S. Afr. j. surg. vol.48 no.2 Cape Town may. 2010




Is oesophageal stenting for cancer the answer? A report from a secondary hospital in the developing world



D. LiakosI; D. W. R. DowerII; M. FlorizooneIII; D. B. BizosIV

IM.B. CH.B., B.SC; Department of Surgery, University of the Witwatersrand, Johannesburg
IIM.B. B.CH; Department of Surgery, University of the Witwatersrand, Johannesburg
IIIM.B. B.CH., F.C.S. (S.A.); Department of Surgery, Tshepong Hospital, North West
IVM.B. B.CH., F.C.S. (S.A.), M.MED. (SURG.); Department of Surgery, University of the Witwatersrand




INTRODUCTION: Oesophageal cancer causes much morbidity and mortality in South Africa. Social and economic constraints further impact on the management of these patients.
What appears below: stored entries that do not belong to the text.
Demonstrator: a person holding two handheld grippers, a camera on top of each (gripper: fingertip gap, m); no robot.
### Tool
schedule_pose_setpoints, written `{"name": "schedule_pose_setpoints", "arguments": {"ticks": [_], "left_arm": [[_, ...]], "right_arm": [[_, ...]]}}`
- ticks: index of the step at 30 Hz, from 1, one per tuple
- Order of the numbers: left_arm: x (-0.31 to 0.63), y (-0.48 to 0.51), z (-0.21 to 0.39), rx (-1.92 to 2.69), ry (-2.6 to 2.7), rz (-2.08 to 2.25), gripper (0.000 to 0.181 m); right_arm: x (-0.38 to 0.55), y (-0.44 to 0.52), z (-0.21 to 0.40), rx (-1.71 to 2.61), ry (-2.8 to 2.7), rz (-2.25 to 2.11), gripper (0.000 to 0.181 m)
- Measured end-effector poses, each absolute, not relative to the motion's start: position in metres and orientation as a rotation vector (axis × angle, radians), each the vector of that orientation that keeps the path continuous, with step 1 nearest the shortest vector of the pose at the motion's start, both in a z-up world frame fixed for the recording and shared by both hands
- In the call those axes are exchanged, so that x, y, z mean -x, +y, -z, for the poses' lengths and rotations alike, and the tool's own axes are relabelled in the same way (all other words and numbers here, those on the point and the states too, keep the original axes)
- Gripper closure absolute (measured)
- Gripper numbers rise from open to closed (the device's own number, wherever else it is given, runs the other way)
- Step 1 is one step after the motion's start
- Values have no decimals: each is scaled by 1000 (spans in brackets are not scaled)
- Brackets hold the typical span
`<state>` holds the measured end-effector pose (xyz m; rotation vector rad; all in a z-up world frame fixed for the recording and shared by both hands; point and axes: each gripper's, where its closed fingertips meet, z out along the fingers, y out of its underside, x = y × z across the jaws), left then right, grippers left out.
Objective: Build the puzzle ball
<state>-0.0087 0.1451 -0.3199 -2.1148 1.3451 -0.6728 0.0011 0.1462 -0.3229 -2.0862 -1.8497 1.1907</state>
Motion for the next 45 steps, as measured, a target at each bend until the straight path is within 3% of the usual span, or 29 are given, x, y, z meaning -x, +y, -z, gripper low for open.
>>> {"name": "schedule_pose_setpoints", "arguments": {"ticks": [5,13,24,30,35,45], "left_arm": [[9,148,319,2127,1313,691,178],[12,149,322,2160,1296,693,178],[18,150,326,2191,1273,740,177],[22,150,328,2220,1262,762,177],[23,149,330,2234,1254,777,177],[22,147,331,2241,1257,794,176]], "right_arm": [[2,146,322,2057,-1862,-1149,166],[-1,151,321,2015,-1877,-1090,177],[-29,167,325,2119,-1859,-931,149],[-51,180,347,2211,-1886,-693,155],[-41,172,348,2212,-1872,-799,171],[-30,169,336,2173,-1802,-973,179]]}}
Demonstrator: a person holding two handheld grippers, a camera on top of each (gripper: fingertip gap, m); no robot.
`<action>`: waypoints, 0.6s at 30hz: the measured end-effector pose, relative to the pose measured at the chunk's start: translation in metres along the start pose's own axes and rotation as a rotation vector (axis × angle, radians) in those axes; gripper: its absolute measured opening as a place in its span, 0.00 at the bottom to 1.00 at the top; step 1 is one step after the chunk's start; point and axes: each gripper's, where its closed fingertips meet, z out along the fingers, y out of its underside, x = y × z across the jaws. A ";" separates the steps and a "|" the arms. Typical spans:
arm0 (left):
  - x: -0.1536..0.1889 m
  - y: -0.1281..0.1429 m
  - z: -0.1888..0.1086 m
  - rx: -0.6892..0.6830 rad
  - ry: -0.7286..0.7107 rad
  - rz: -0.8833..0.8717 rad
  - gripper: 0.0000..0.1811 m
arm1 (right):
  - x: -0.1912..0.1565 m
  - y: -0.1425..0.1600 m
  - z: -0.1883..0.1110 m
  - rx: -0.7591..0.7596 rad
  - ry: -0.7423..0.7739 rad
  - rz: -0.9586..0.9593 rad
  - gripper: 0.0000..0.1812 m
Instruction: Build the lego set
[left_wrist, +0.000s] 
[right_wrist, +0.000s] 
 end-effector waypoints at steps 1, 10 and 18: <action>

Many prospective randomised trials of palliative treatment have been done in the developed world, not taking into account these socio-economic constraints. We present a study from Tshepong Hospital, a secondary hospital in South Africa, comparing stenting with radiation therapy in the palliative treatment of oesophageal cancer.
PATIENTS AND METHODS: We retrospectively reviewed the data on 30 patients seen between February 2005 and January 2008. All presented with inoperable oesophageal cancer and were palliated with either stenting (N=18) or radiotherapy (N=12). We compared number of admissions, length of hospital stay and time from when first seen to intervention as primary outcomes.
RESULTS: The number of admissions, length of hospital stay and days to procedure were significantly lower in the stent group. No major complications resulting from brachytherapy were reported. Complications in the stent group included chest pain, tumour overgrowth, stent migration and death.
DISCUSSION: Studies have shown the superiority of brachytherapy over stenting with regard to long-term palliation and number of complications. In our setting, however, socioeconomic constraints result in a delay in treatment. Given the short survival expected in these patients, stenting may be a reasonable option to consider given the decreased time to final intervention and hospital stay in patients with a poor prognosis. Adopting a prognostic score can help in identifying these patients.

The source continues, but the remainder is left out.